++++ ENTRIES SHOWN

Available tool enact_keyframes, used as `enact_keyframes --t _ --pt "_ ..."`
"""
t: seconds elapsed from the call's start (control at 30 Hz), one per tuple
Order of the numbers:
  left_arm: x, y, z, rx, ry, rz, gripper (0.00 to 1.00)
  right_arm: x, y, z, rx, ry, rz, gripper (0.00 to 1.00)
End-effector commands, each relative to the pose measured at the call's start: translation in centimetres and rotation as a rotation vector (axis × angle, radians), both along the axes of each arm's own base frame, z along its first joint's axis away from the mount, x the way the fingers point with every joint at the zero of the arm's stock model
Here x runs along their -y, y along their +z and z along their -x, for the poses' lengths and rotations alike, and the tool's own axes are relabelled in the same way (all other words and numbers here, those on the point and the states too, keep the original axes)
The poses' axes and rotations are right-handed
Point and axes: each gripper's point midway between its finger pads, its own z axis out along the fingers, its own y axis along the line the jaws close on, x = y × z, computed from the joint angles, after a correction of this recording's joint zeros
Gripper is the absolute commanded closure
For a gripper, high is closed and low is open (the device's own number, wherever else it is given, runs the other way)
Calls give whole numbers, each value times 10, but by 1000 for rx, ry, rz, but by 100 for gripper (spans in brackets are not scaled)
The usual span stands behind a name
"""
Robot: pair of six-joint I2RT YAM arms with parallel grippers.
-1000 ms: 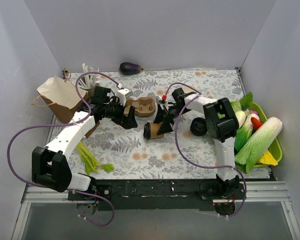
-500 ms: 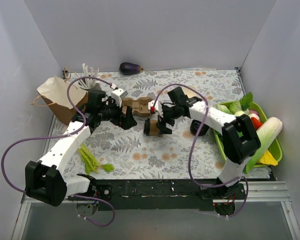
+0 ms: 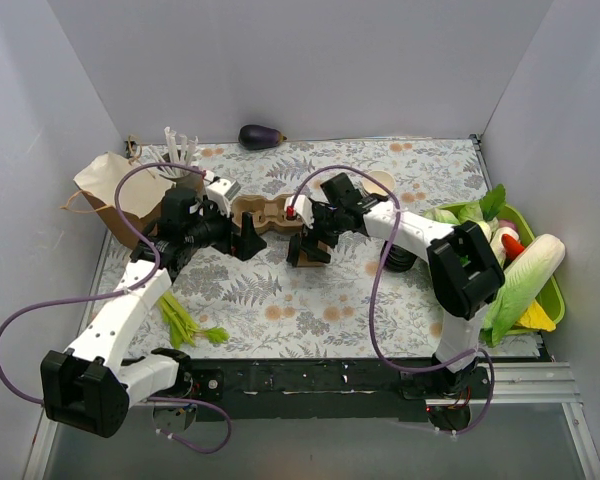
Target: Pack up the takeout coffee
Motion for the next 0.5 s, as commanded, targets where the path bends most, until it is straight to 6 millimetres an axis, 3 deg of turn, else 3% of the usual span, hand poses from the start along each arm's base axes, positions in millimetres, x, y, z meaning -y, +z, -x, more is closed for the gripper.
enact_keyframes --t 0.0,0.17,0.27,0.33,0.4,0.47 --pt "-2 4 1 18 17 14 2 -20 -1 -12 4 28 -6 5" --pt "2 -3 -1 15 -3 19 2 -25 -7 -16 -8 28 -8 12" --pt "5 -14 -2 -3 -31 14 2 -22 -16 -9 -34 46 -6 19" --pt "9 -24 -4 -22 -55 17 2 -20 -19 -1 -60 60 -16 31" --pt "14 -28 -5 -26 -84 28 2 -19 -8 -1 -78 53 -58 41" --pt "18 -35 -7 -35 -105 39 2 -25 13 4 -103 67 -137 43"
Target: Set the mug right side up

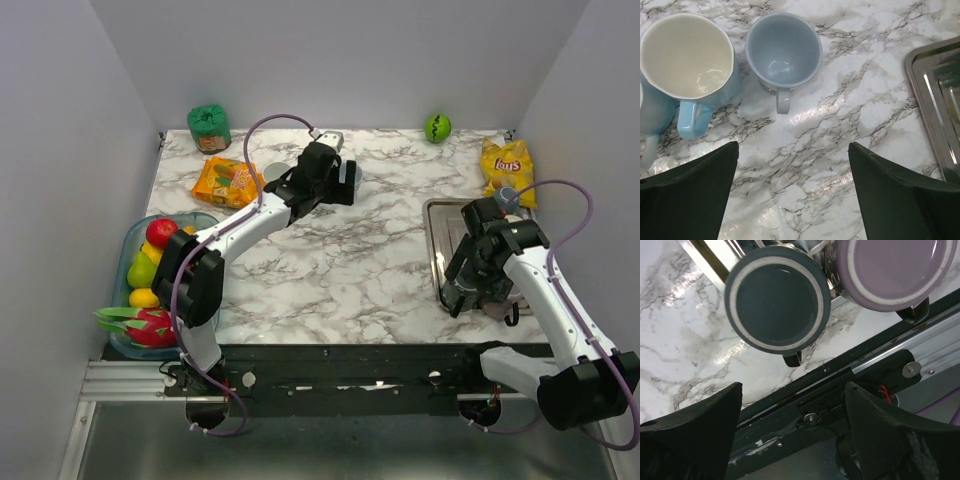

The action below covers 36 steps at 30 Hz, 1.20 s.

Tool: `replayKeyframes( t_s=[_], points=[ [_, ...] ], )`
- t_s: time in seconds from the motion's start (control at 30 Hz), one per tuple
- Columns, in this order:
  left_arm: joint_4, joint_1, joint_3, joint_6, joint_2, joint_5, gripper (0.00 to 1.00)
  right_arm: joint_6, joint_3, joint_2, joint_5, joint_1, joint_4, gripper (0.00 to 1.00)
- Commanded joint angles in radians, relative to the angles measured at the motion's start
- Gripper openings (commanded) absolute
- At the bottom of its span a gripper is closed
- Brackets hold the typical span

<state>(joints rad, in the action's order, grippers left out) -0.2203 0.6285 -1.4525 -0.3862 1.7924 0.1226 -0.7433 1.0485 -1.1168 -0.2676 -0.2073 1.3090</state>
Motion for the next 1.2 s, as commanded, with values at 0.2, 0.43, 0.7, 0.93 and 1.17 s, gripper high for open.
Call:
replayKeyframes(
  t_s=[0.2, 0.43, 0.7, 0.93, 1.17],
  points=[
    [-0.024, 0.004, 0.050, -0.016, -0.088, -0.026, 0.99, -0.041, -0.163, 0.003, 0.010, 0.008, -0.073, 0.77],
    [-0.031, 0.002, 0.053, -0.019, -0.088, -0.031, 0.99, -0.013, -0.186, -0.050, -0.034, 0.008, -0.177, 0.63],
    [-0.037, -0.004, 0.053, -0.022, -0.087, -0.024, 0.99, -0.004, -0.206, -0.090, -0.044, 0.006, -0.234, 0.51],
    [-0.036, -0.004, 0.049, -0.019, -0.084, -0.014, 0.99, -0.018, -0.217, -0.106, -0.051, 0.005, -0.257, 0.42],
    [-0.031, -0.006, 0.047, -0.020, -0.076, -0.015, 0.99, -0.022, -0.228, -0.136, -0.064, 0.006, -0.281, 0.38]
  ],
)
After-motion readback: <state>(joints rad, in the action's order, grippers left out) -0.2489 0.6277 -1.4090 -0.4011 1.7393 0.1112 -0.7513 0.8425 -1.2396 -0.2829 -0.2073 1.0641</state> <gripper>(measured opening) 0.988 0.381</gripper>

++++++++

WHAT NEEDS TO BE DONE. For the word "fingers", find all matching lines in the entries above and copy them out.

ANSWER.
End-effector commands, each relative to the pose measured at the call's start: translation in centimetres and rotation as a rotation vector (axis × angle, radians), both along the axes of each arm's own base frame, z along its first joint's axis away from the mount, x the way the fingers point with every joint at the zero of the arm's stock model
Point and axes: each gripper's point midway between its finger pads, its own z axis out along the fingers, its own y axis along the line the jaws close on, x = y × z, computed from the joint angles, after a correction of this recording's joint zeros

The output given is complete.